··· DATASET CONTENT

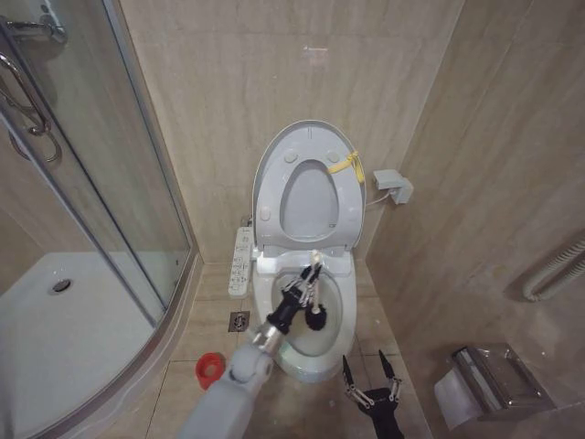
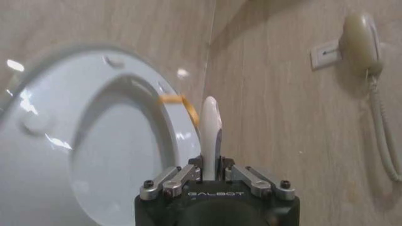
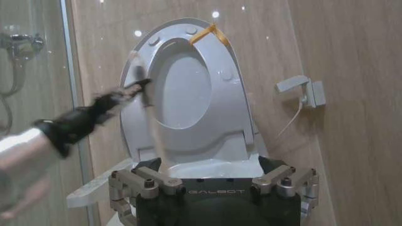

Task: Open the toilet lid, clean the toilet bowl with a toilet brush, close the toilet lid, and flush.

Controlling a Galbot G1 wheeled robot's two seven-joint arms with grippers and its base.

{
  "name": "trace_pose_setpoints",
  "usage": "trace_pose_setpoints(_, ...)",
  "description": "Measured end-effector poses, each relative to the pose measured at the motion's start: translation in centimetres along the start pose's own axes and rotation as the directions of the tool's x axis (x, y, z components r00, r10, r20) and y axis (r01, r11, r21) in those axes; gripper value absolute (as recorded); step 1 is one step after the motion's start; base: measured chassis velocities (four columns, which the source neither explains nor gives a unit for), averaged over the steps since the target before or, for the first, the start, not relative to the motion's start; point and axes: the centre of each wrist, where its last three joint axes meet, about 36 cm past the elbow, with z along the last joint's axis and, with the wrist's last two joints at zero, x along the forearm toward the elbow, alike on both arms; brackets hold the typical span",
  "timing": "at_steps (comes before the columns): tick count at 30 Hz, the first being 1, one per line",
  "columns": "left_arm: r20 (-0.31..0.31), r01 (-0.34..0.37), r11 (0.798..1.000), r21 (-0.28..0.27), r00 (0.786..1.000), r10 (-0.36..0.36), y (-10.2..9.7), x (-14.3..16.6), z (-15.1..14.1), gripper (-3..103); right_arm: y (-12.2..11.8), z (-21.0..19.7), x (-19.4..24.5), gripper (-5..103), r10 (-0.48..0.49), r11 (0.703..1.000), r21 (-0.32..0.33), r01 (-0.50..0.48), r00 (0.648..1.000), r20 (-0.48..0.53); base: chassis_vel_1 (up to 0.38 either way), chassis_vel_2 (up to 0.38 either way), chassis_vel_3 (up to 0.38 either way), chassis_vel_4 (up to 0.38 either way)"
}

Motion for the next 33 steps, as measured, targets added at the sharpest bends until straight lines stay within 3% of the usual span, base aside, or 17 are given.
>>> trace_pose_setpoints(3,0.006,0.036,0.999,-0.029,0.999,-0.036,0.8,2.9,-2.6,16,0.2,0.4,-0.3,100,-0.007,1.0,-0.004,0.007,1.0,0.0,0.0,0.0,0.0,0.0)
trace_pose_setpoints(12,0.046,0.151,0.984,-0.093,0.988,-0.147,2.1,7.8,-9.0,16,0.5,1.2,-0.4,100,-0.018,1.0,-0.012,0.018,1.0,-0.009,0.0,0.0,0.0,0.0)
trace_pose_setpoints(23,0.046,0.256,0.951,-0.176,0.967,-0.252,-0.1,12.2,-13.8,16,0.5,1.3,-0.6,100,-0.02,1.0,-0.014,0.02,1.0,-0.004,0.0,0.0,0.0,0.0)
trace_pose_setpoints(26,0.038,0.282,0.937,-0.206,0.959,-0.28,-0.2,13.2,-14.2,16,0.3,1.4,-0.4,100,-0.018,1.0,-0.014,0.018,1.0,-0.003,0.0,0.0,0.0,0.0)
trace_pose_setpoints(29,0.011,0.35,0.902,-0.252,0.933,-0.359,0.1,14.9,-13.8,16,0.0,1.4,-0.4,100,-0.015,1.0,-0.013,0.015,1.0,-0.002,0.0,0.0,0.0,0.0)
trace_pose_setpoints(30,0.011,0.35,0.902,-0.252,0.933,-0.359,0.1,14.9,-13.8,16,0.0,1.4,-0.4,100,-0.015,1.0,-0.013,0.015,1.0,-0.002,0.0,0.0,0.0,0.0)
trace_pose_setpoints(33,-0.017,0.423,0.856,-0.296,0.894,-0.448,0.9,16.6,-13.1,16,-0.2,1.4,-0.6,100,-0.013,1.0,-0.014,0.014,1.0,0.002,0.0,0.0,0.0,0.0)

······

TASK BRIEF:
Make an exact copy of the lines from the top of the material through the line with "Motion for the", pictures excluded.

ANSWER TO THIS TASK:
Task: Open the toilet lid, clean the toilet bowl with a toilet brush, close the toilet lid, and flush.

Controlling a Galbot G1 wheeled robot's two seven-joint arms with grippers and its base.

{
  "name": "trace_pose_setpoints",
  "usage": "trace_pose_setpoints(_, ...)",
  "description": "Measured end-effector poses, each relative to the pose measured at the motion's start: translation in centimetres along the start pose's own axes and rotation as the directions of the tool's x axis (x, y, z components r00, r10, r20) and y axis (r01, r11, r21) in those axes; gripper value absolute (as recorded); step 1 is one step after the motion's start; base: measured chassis velocities (four columns, which the source neither explains nor gives a unit for), averaged over the steps since the target before or, for the first, the start, not relative to the motion's start; point and axes: the centre of each wrist, where its last three joint axes meet, about 36 cm past the elbow, with z along the last joint's axis and, with the wrist's last two joints at zero, x along the forearm toward the elbow, alike on both arms; brackets hold the typical span",
  "timing": "at_steps (comes before the columns): tick count at 30 Hz, the first being 1, one per line",
  "columns": "left_arm: r20 (-0.31..0.31), r01 (-0.34..0.37), r11 (0.798..1.000), r21 (-0.28..0.27), r00 (0.786..1.000), r10 (-0.36..0.36), y (-10.2..9.7), x (-14.3..16.6), z (-15.1..14.1), gripper (-3..103); right_arm: y (-12.2..11.8), z (-21.0..19.7), x (-19.4..24.5), gripper (-5..103), r10 (-0.48..0.49), r11 (0.703..1.000), r21 (-0.32..0.33), r01 (-0.50..0.48), r00 (0.648..1.000), r20 (-0.48..0.53); base: chassis_vel_1 (up to 0.38 either way), chassis_vel_2 (up to 0.38 either way), chassis_vel_3 (up to 0.38 either way), chassis_vel_4 (up to 0.38 either way)"
}

Motion for the next 33 steps, as measured, targets added at the sharpest bends until straight lines stay within 3% of the usual span, base aside, or 17 are given.

This exercise has now been completed.